About this task:
Reproduce exactly the lines from the start of the records through the line containing "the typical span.", both included. Leave the pictures out.

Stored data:
%%

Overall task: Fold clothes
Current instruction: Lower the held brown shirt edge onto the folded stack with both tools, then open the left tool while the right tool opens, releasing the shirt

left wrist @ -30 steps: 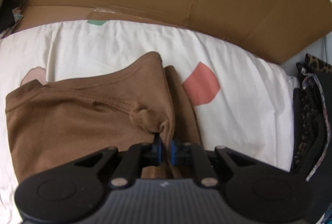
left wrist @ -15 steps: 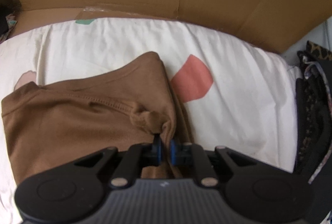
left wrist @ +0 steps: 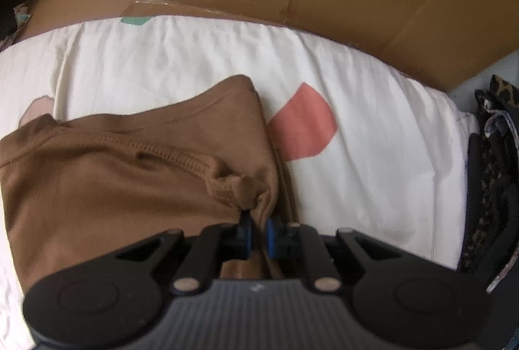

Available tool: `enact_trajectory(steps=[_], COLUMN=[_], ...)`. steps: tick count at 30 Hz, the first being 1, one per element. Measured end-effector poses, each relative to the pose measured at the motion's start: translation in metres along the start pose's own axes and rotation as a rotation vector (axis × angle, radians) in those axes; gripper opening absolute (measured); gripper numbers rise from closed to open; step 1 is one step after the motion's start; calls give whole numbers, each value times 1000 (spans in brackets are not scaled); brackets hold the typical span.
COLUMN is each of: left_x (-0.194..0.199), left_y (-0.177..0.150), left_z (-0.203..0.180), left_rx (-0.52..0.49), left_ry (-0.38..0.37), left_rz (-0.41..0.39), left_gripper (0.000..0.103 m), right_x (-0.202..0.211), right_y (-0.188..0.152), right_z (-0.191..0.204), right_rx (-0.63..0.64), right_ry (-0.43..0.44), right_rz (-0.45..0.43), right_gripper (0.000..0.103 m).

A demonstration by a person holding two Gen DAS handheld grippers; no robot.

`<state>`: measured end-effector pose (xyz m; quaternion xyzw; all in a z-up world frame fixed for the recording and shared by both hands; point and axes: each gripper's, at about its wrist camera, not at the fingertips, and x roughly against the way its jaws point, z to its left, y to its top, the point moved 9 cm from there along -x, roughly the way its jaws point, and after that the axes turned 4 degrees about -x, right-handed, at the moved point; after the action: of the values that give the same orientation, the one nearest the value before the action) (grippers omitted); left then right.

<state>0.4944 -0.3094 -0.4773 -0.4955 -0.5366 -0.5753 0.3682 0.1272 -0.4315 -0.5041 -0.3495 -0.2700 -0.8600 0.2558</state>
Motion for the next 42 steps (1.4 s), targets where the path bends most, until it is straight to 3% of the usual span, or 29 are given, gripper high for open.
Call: enact_trajectory(steps=[7,12,14,16,19,21,23,28,35,42], left_x=[-4,-4,-4,-3,-1,1,8,37,45,30], left_y=[-1,1,0,0,2,3,5,10,-12,-51], left_z=[-3,-4,-5,-5,-3,-1,-3,-1,21,1], left_rx=[-20,-9,-7,-1,18,33,30,-58,-134,-285], left_ry=[15,14,14,14,-3,-21,-84,-124,-157,-192], left_rz=[-2,-6,-8,-7,-4,-3,-20,-92,-43,7], left_gripper=[10,10,10,10,10,14,27,40,34,32], right_x=[3,12,10,8,7,8,5,3,5,10], right_y=[-2,6,7,9,9,8,7,4,5,3], right_z=[-9,-14,-14,-14,-14,-15,-18,-21,-20,-17], right_rx=[-39,-79,-90,-101,-97,-93,-97,-107,-114,-100], right_ry=[-2,-18,-22,-27,-39,-47,-53,-59,-57,-72], right_rz=[9,-37,-38,-37,-39,-40,-36,-40,-38,-41], right_gripper=[3,14,13,3,1,1,1,1,1,1])
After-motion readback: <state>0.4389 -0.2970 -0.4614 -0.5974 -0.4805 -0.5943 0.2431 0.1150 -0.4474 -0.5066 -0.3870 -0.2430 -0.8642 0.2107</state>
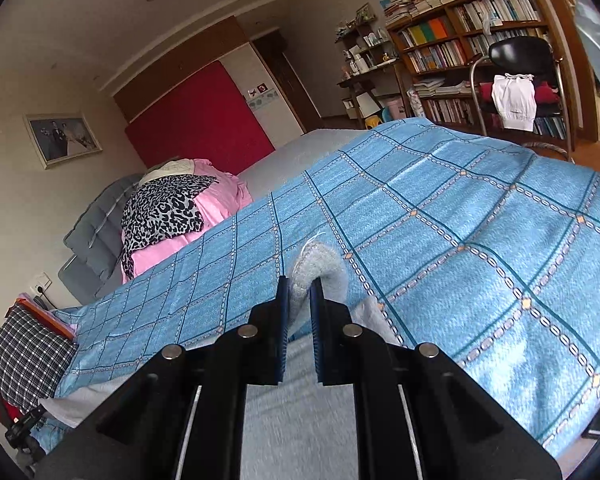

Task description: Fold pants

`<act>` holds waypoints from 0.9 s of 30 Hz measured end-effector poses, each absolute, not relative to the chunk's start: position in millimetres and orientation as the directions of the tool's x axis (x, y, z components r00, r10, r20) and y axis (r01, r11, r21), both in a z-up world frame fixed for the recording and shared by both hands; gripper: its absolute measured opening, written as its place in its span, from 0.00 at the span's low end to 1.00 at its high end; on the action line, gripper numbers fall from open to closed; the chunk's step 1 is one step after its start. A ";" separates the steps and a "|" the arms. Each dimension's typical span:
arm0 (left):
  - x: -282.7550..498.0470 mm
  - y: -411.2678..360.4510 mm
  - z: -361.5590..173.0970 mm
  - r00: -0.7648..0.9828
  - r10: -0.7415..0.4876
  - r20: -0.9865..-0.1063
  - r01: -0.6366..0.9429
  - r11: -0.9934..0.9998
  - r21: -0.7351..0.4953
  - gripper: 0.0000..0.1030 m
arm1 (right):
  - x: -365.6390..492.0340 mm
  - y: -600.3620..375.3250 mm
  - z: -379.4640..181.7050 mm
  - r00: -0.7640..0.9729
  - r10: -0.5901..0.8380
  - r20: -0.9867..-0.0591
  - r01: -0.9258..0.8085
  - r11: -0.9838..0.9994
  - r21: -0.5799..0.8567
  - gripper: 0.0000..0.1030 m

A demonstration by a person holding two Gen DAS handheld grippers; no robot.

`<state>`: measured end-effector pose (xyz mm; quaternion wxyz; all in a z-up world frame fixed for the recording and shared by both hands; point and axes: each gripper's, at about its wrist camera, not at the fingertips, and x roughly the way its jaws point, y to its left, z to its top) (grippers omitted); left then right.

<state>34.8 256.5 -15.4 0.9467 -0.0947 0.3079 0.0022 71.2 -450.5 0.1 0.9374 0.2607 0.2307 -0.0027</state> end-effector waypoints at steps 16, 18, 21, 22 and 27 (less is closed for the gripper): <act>-17.9 239.1 -50.5 0.790 -0.017 -0.613 -0.025 0.998 -0.059 0.44 | -17.3 -459.2 -71.7 0.859 0.097 -0.503 0.241 0.791 0.563 0.10; -20.8 239.3 -58.4 0.783 -0.001 -0.622 -0.034 0.998 -0.045 0.48 | -18.2 -459.9 -81.3 0.850 0.090 -0.519 0.261 0.784 0.564 0.10; -21.5 244.9 -71.1 0.763 0.008 -0.646 -0.056 0.997 -0.053 0.52 | -15.0 -461.8 -90.4 0.840 0.105 -0.533 0.271 0.770 0.578 0.10; -21.7 247.7 -74.5 0.758 0.008 -0.652 -0.065 0.996 -0.064 0.56 | -14.5 -461.0 -91.8 0.836 0.110 -0.538 0.269 0.772 0.576 0.10; -24.9 261.0 -81.5 0.747 -0.027 -0.665 -0.085 0.987 -0.136 0.67 | -8.7 -455.2 -93.3 0.830 0.124 -0.544 0.243 0.798 0.552 0.30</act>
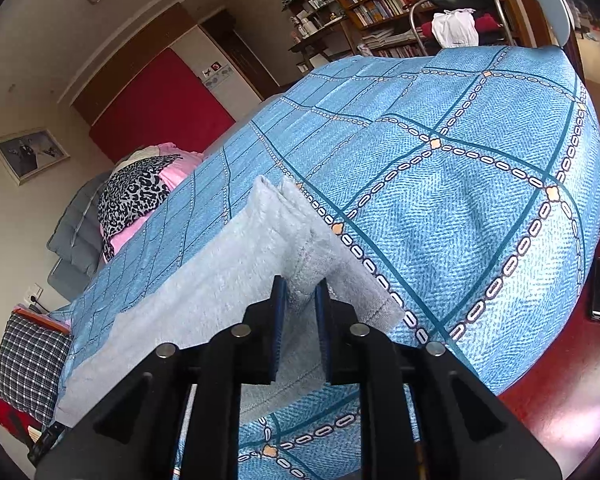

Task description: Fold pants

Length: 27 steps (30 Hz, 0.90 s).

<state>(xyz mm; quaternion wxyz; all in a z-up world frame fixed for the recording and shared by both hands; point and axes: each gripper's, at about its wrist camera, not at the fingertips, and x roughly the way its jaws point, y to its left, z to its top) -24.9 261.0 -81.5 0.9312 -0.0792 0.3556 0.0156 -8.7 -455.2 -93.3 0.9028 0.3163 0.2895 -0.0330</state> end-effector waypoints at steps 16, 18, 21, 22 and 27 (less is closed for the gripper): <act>-33.7 271.6 -75.0 0.746 -0.289 -0.600 -0.009 0.896 -0.443 0.73 | 6.9 -444.6 -117.2 0.816 0.169 -0.552 0.229 0.783 0.579 0.49; -25.6 270.2 -79.4 0.736 -0.299 -0.607 -0.027 0.883 -0.468 0.73 | 6.9 -444.4 -118.2 0.818 0.165 -0.551 0.231 0.783 0.578 0.49; -12.7 271.8 -87.0 0.721 -0.321 -0.614 -0.057 0.856 -0.515 0.71 | 8.2 -443.9 -119.9 0.817 0.159 -0.554 0.235 0.786 0.572 0.49; -9.7 272.1 -88.0 0.721 -0.318 -0.616 -0.068 0.852 -0.519 0.69 | 9.0 -443.5 -119.3 0.817 0.156 -0.554 0.235 0.788 0.568 0.49; -1.8 270.9 -86.0 0.710 -0.270 -0.650 -0.118 0.865 -0.488 0.50 | 9.6 -438.7 -112.0 0.822 0.090 -0.562 0.257 0.823 0.506 0.24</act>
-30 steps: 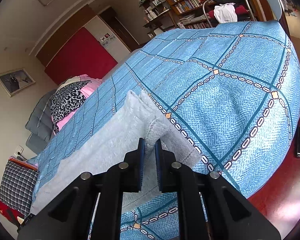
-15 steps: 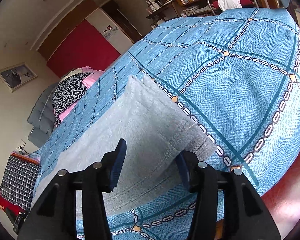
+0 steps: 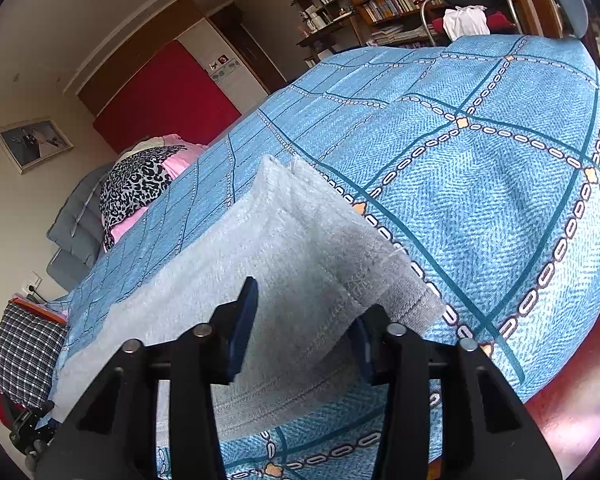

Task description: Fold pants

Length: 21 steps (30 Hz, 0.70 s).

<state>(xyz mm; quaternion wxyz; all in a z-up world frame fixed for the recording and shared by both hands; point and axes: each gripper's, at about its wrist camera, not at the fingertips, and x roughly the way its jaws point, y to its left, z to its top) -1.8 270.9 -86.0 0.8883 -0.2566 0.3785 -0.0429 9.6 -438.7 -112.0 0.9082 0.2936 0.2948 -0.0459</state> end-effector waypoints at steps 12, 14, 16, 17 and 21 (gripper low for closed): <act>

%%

Your solution:
Overall task: Fold clothes
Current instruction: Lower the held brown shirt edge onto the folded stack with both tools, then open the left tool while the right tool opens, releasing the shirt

left wrist @ -30 steps: 
left wrist @ -15 steps: 
left wrist @ +0 steps: 

Available tool: `enact_trajectory(steps=[_], COLUMN=[_], ...)`. steps: tick count at 30 Hz, the first being 1, one per element. Measured end-effector poses, each relative to the pose measured at the motion's start: translation in metres along the start pose's own axes and rotation as a rotation vector (axis × angle, radians) in those axes; gripper opening absolute (measured); gripper numbers rise from closed to open; step 1 is one step after the motion's start; calls give whole numbers, each value times 1000 (spans in brackets are not scaled); brackets hold the typical span.

There is nothing further to this exercise.